Exact copies of all records below are needed.
·····
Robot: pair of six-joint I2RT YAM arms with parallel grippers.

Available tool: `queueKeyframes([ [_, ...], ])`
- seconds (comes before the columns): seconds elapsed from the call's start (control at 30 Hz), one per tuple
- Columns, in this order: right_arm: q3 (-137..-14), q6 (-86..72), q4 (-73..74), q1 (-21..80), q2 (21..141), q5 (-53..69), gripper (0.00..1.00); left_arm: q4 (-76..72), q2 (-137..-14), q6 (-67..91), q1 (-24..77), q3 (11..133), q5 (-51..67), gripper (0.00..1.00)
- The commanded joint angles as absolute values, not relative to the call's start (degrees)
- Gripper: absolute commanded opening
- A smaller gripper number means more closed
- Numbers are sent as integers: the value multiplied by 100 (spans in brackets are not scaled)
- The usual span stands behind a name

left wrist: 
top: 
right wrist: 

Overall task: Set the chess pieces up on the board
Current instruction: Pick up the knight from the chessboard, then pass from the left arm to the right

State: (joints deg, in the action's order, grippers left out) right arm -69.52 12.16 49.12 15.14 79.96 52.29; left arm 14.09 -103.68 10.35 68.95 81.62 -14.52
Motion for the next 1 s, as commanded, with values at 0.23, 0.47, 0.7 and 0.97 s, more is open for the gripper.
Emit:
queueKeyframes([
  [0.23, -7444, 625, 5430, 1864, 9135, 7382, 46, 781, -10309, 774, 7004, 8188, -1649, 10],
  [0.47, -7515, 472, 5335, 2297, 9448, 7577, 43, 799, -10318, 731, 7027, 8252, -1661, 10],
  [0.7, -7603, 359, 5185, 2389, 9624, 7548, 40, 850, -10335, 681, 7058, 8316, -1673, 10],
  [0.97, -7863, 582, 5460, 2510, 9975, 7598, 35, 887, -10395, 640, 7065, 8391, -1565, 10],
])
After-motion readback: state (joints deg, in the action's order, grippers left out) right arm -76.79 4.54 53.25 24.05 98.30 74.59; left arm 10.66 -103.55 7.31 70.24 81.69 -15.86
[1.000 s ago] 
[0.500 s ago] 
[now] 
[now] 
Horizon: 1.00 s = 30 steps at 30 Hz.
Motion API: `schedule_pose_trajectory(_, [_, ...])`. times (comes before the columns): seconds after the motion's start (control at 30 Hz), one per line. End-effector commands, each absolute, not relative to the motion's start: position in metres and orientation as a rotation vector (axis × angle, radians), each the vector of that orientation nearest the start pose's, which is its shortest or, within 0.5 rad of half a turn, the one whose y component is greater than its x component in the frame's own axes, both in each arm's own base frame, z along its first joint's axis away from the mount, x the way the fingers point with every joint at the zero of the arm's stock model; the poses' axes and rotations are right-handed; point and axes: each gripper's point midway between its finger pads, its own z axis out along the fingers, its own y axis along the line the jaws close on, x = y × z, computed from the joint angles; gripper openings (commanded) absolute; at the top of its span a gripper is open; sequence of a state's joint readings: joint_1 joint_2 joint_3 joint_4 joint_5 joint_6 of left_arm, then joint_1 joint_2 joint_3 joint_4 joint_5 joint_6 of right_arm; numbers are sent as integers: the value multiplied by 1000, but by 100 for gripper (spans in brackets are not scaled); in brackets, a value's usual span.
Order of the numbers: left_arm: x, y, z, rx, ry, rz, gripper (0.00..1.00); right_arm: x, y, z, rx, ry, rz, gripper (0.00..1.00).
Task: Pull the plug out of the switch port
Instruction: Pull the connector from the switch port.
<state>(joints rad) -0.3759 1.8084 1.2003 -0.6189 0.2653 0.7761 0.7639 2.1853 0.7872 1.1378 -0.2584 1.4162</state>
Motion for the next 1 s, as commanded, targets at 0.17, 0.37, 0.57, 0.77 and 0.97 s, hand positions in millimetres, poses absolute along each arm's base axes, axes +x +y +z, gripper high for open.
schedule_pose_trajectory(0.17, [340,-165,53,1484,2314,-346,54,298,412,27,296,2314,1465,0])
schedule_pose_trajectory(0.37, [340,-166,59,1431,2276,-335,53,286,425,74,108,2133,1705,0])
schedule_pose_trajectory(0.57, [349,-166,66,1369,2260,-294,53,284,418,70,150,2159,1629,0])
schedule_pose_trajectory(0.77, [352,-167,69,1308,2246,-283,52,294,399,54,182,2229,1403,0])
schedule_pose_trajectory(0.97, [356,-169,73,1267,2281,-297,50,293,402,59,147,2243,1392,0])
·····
TASK OUTPUT:
Robot: pair of six-joint I2RT YAM arms with parallel grippers.

Available tool: `queueKeyframes([ [_, ...], ])`
- seconds (comes before the columns): seconds elapsed from the call's start (control at 30 Hz), one per tuple
- Columns, in this order: right_arm: q3 (-137..-14), q6 (-86..72), q4 (-73..74), q1 (-21..80), q2 (21..141), q5 (-53..69), gripper (0.00..1.00); left_arm: q4 (-76..72), q2 (-137..-14), q6 (-67..91), q1 (-24..77), q3 (11..133), q5 (-51..67), gripper (0.00..1.00)
- The commanded joint angles as absolute values, not relative to the call's start (degrees)
- Gripper: absolute commanded opening
- A smaller gripper number means more closed
- Numbers are sent as integers: the value multiplied by 100 (spans in brackets are not scaled)
- The usual span stands behind a name

left wrist: 
top: 
right wrist: 

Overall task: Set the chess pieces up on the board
Current instruction: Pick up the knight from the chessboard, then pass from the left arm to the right

State: (joints deg, in the action's order, grippers left out) right arm -69.52 12.16 49.12 15.14 79.96 52.29; left arm 14.09 -103.68 10.35 68.95 81.62 -14.52
Motion for the next 1 s, as commanded, with values at 0.23, 0.47, 0.7 and 0.97 s, more is open for the gripper.
Emit:
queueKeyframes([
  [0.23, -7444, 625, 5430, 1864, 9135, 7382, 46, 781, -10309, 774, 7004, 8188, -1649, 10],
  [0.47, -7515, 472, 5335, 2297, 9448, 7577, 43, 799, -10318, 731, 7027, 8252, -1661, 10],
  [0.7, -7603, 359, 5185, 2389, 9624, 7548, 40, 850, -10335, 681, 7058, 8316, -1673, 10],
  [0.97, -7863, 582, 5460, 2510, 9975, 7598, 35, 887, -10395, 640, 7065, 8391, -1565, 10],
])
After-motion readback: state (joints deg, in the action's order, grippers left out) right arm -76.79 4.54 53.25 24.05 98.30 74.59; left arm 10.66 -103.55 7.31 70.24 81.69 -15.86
[1.000 s ago] 
[0.500 s ago] 
[now] 
[now] 
Horizon: 1.00 s = 30 steps at 30 Hz.
Motion API: `schedule_pose_trajectory(_, [_, ...])`. times (comes before the columns): seconds after the motion's start (control at 30 Hz), one per line. End-effector commands, each absolute, not relative to the motion's start: position in metres and orientation as a rotation vector (axis × angle, radians), each the vector of that orientation nearest the start pose's, which is its shortest or, within 0.5 rad of half a turn, the one whose y component is greater than its x component in the frame's own axes, both in each arm's own base frame, z along its first joint's axis away from the mount, x the way the fingers point with every joint at the zero of the arm's stock model; the poses' axes and rotations are right-handed; point and axes: each gripper's point midway between its finger pads, its own z axis out along the fingers, its own y axis along the line the jaws close on, x = y × z, computed from the joint angles; gripper openings (commanded) absolute; at the top of its span a gripper is open; sequence of a state's joint readings: joint_1 joint_2 joint_3 joint_4 joint_5 joint_6 of left_arm, then joint_1 joint_2 joint_3 joint_4 joint_5 joint_6 of right_arm; numbers are sent as integers: the value multiplied by 1000, but by 100 for gripper (spans in brackets are not scaled); in brackets, a value's usual span.
Order of the numbers: left_arm: x, y, z, rx, ry, rz, gripper (0.00..1.00); right_arm: x, y, z, rx, ry, rz, gripper (0.00..1.00).
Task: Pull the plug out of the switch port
Instruction: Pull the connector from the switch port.
<state>(joints rad) -0.3759 1.8084 1.2003 -0.6189 0.2653 0.7761 0.7639 2.1853 0.7872 1.1378 -0.2584 1.4162</state>
Motion for the next 1 s, as commanded, targets at 0.17, 0.37, 0.57, 0.77 and 0.97 s, hand positions in millimetres, poses absolute along each arm's base axes, axes +x +y +z, gripper high for open.
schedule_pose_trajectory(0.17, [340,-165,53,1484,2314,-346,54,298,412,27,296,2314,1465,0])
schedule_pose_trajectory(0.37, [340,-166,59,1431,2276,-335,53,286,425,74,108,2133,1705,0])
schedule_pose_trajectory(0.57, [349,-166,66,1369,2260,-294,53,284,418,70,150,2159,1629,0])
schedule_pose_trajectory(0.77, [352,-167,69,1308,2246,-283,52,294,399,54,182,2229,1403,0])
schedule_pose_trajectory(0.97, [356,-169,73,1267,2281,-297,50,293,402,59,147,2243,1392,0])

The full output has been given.